Thanks bykfixer for the run time test. It's clear that unlike many lights, including many Maglites, this one is going for flat, regulated output until the cells give out. I suspect the 3C does the same. Many lights as I'm sure most are aware slowly or even rapidly step down the output. This in a sense plays games with the rating system because you can claim a very high brightness, dim to say 11% after 1 minute then run for hours at this refused output level. The XL50 is VERY guilty of this sin.
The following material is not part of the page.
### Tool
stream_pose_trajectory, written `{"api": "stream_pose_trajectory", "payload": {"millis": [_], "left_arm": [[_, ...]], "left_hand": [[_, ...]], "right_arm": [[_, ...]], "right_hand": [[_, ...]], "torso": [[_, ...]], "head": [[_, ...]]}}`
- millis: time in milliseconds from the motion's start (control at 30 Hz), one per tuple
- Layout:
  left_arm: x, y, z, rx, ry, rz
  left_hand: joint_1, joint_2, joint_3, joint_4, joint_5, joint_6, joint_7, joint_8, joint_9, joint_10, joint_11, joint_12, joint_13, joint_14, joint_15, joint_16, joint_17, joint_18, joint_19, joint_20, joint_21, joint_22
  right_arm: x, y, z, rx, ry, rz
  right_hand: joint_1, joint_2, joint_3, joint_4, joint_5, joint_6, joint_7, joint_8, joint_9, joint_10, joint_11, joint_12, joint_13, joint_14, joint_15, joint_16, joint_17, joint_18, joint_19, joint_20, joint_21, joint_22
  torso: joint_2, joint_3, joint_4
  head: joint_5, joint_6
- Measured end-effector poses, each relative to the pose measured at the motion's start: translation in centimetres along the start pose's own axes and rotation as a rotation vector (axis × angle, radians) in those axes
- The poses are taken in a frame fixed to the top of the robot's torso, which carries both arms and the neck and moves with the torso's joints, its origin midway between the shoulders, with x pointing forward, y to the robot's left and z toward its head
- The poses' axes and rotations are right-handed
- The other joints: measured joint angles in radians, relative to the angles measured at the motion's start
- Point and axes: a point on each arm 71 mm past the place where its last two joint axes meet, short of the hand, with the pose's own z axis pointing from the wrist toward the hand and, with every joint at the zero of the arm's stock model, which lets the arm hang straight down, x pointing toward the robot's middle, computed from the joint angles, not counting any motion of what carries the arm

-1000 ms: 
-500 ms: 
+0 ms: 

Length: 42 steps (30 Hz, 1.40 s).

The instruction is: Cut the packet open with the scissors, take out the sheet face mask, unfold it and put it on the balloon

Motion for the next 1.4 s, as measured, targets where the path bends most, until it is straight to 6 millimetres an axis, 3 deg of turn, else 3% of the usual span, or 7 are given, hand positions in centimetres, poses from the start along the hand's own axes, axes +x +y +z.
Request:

Hence 3AAA batteries seem to produce almost as much output and runtime as the 3C model.
http://www.led-resource.com/2010/10/maglite-xl50-led-flashlight-review/
As for the much longer 3C run time, I think that is a case of just a very long tail on output vs time plot. Note one of the comments at the end of this review
http://www.led-resource.com/2015/04/maglite-ml300lx-review/
A poster noted that the 2D light went 33 hours at the low (143 lumen) setting while the 3D made it to 143(!) at the same output level. Well if you look at the plots you see that the 2D stayed flat for 11 hours vs 33 for the 3D. The 2D clearly has a less efficient boost converter (understandable). But that doesn't explain 33 vs 143 hours to get from 143 to 14.3 (10%) lumens. The review addressed this in a comment after the article. Basically they said that with 3 cells you don't need a voltage boost to drive the LED at a low level. So the system can run for a very long time with low cell voltage. However, when you consider the 2D system you need enough voltage to operate the boost converter. So you effectively hover just above 10% for a long time with the 3 cell but under 10% for a long time with a 2 cell. If the ML25 is like the ML300s then the 3C likely has 2x the flat run time and a very long, low output tail.
Incidentally, while this seems like kind of a cool light, my local Walmart has the ML50L 3C lights for $33. Not much extra for a light with huge output (that drops fairly quickly according to the ML300 plots) but also has various modes.